Task to carry out: Line by line, retype the whole listing exactly.

[[ The data, beginning ]]

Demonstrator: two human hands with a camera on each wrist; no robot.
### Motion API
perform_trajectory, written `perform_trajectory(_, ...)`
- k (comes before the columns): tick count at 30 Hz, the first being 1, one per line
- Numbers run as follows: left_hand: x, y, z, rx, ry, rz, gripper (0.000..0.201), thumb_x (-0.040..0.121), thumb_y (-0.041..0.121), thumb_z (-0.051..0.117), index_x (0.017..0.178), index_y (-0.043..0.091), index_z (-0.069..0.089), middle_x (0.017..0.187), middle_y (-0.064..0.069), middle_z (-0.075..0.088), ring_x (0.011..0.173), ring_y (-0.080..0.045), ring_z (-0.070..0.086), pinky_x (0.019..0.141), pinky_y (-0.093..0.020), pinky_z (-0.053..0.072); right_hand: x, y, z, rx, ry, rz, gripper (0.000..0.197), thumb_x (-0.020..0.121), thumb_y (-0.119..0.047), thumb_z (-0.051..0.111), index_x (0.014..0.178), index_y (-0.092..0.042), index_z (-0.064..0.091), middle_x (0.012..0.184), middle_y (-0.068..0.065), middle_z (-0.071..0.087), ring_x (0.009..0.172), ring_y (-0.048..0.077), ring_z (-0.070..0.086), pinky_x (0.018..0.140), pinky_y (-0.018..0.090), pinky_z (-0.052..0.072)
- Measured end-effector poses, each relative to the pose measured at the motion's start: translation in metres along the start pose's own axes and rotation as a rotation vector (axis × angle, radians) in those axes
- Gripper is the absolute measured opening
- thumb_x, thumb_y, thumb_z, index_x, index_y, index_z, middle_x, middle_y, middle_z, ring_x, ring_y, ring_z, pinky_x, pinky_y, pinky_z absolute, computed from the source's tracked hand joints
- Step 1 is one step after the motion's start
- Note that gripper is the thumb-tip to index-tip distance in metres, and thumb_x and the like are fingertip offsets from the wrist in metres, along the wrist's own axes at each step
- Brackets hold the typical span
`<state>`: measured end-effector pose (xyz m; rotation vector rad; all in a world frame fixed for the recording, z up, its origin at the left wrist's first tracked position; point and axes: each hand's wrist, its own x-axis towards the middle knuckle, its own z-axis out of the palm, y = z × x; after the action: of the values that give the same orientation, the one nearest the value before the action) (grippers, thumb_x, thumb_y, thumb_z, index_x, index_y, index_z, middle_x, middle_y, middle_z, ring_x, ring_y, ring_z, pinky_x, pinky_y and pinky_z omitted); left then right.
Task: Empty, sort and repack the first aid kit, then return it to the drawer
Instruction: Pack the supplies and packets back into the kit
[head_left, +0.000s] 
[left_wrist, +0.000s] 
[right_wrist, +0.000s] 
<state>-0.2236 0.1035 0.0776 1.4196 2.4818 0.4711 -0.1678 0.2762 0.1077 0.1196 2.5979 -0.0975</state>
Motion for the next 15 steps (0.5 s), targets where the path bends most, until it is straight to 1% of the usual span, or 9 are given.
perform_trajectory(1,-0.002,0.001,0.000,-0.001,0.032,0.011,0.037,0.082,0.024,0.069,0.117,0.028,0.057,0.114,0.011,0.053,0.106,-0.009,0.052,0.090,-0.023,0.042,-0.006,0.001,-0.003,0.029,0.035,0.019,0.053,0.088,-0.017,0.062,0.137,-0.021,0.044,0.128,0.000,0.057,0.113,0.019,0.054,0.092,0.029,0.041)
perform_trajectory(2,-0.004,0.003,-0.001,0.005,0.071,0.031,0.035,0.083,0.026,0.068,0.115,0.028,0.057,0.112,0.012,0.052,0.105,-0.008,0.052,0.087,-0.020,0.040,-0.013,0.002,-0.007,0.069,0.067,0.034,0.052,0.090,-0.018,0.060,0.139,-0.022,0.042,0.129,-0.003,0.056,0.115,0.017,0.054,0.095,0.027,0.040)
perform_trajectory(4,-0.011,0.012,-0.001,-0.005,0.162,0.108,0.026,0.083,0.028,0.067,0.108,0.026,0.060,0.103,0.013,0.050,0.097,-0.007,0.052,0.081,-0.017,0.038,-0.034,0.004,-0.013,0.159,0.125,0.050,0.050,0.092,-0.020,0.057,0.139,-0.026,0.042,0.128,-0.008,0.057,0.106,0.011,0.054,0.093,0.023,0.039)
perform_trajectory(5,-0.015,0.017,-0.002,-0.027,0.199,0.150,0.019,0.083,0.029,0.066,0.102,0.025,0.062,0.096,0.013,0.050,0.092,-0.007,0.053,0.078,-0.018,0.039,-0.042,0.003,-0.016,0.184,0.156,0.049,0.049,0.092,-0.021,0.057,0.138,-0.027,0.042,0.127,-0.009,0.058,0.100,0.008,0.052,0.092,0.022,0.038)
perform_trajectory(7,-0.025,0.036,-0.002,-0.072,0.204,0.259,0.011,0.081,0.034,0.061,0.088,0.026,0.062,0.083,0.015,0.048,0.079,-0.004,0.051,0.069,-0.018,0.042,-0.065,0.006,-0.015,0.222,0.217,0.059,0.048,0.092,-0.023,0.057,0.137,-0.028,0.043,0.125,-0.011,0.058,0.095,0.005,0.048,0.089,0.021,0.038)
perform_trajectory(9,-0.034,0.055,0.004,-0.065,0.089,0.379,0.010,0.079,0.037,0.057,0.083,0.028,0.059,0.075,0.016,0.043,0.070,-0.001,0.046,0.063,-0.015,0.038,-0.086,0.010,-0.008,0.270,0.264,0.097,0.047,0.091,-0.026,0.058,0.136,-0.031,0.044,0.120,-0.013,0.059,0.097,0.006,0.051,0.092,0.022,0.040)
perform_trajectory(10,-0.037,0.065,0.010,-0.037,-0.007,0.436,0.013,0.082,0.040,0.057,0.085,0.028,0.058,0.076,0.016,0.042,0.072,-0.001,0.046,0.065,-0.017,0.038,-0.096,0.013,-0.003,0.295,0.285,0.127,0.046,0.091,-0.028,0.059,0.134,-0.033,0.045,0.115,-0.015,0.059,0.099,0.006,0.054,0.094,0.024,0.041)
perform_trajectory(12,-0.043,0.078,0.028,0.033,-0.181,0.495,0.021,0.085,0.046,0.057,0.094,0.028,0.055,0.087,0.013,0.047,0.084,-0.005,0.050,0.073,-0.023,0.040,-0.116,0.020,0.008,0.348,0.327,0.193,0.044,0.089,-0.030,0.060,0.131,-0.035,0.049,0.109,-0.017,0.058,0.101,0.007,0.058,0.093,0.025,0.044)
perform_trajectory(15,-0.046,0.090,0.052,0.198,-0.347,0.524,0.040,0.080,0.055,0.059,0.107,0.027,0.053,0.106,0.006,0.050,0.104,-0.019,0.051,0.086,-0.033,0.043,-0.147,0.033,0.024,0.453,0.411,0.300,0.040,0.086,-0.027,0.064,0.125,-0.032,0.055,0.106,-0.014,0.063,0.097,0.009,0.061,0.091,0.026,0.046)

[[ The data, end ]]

Exercise response:
Demonstrator: two human hands with a camera on each wrist; no robot.
### Motion API
perform_trajectory, written `perform_trajectory(_, ...)`
- k (comes before the columns): tick count at 30 Hz, the first being 1, one per line
- Numbers run as follows: left_hand: x, y, z, rx, ry, rz, gripper (0.000..0.201), thumb_x (-0.040..0.121), thumb_y (-0.041..0.121), thumb_z (-0.051..0.117), index_x (0.017..0.178), index_y (-0.043..0.091), index_z (-0.069..0.089), middle_x (0.017..0.187), middle_y (-0.064..0.069), middle_z (-0.075..0.088), ring_x (0.011..0.173), ring_y (-0.080..0.045), ring_z (-0.070..0.086), pinky_x (0.019..0.141), pinky_y (-0.093..0.020), pinky_z (-0.053..0.072); right_hand: x, y, z, rx, ry, rz, gripper (0.000..0.197), thumb_x (-0.020..0.121), thumb_y (-0.119..0.047), thumb_z (-0.051..0.111), index_x (0.014..0.178), index_y (-0.092..0.042), index_z (-0.064..0.091), middle_x (0.012..0.184), middle_y (-0.068..0.065), middle_z (-0.071..0.087), ring_x (0.009..0.172), ring_y (-0.048..0.077), ring_z (-0.070..0.086), pinky_x (0.018..0.140), pinky_y (-0.018..0.090), pinky_z (-0.052..0.072)
- Measured end-effector poses, each relative to the pose measured at the motion's start: translation in metres along the start pose's own axes and rotation as a rotation vector (axis × angle, radians) in those axes
- Gripper is the absolute measured opening
- thumb_x, thumb_y, thumb_z, index_x, index_y, index_z, middle_x, middle_y, middle_z, ring_x, ring_y, ring_z, pinky_x, pinky_y, pinky_z absolute, computed from the source's tracked hand joints
- Step 1 is one step after the motion's start
- Note that gripper is the thumb-tip to index-tip distance in metres, and thumb_x and the like are fingertip offsets from the wrist in metres, along the wrist's own axes at each step
- Brackets hold the typical span
`<state>`: measured end-effector pose (xyz m; rotation vector rad; all in a world frame fixed for the recording, z up, its origin at the left wrist's first tracked position; point and axes: each hand's wrist, its own x-axis towards the middle knuckle, its own z-axis out of the palm, y = z × x; after the action: of the values that give the same orientation, the one nearest the value before the action) (grippers, thumb_x, thumb_y, thumb_z, index_x, index_y, index_z, middle_x, middle_y, middle_z, ring_x, ring_y, ring_z, pinky_x, pinky_y and pinky_z omitted); left then right.
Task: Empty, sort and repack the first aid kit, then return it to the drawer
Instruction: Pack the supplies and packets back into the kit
[head_left, +0.000s] 
[left_wrist, +0.000s] 
[right_wrist, +0.000s] 
<state>-0.2236 0.1035 0.0776 1.4196 2.4818 0.4711 -0.1678 0.2762 0.1077 0.1196 2.5979 -0.0975</state>
Motion for the next 15 steps (0.5 s), targets where the path bends most, until it is straight to 1% of the usual span, or 9 are given.
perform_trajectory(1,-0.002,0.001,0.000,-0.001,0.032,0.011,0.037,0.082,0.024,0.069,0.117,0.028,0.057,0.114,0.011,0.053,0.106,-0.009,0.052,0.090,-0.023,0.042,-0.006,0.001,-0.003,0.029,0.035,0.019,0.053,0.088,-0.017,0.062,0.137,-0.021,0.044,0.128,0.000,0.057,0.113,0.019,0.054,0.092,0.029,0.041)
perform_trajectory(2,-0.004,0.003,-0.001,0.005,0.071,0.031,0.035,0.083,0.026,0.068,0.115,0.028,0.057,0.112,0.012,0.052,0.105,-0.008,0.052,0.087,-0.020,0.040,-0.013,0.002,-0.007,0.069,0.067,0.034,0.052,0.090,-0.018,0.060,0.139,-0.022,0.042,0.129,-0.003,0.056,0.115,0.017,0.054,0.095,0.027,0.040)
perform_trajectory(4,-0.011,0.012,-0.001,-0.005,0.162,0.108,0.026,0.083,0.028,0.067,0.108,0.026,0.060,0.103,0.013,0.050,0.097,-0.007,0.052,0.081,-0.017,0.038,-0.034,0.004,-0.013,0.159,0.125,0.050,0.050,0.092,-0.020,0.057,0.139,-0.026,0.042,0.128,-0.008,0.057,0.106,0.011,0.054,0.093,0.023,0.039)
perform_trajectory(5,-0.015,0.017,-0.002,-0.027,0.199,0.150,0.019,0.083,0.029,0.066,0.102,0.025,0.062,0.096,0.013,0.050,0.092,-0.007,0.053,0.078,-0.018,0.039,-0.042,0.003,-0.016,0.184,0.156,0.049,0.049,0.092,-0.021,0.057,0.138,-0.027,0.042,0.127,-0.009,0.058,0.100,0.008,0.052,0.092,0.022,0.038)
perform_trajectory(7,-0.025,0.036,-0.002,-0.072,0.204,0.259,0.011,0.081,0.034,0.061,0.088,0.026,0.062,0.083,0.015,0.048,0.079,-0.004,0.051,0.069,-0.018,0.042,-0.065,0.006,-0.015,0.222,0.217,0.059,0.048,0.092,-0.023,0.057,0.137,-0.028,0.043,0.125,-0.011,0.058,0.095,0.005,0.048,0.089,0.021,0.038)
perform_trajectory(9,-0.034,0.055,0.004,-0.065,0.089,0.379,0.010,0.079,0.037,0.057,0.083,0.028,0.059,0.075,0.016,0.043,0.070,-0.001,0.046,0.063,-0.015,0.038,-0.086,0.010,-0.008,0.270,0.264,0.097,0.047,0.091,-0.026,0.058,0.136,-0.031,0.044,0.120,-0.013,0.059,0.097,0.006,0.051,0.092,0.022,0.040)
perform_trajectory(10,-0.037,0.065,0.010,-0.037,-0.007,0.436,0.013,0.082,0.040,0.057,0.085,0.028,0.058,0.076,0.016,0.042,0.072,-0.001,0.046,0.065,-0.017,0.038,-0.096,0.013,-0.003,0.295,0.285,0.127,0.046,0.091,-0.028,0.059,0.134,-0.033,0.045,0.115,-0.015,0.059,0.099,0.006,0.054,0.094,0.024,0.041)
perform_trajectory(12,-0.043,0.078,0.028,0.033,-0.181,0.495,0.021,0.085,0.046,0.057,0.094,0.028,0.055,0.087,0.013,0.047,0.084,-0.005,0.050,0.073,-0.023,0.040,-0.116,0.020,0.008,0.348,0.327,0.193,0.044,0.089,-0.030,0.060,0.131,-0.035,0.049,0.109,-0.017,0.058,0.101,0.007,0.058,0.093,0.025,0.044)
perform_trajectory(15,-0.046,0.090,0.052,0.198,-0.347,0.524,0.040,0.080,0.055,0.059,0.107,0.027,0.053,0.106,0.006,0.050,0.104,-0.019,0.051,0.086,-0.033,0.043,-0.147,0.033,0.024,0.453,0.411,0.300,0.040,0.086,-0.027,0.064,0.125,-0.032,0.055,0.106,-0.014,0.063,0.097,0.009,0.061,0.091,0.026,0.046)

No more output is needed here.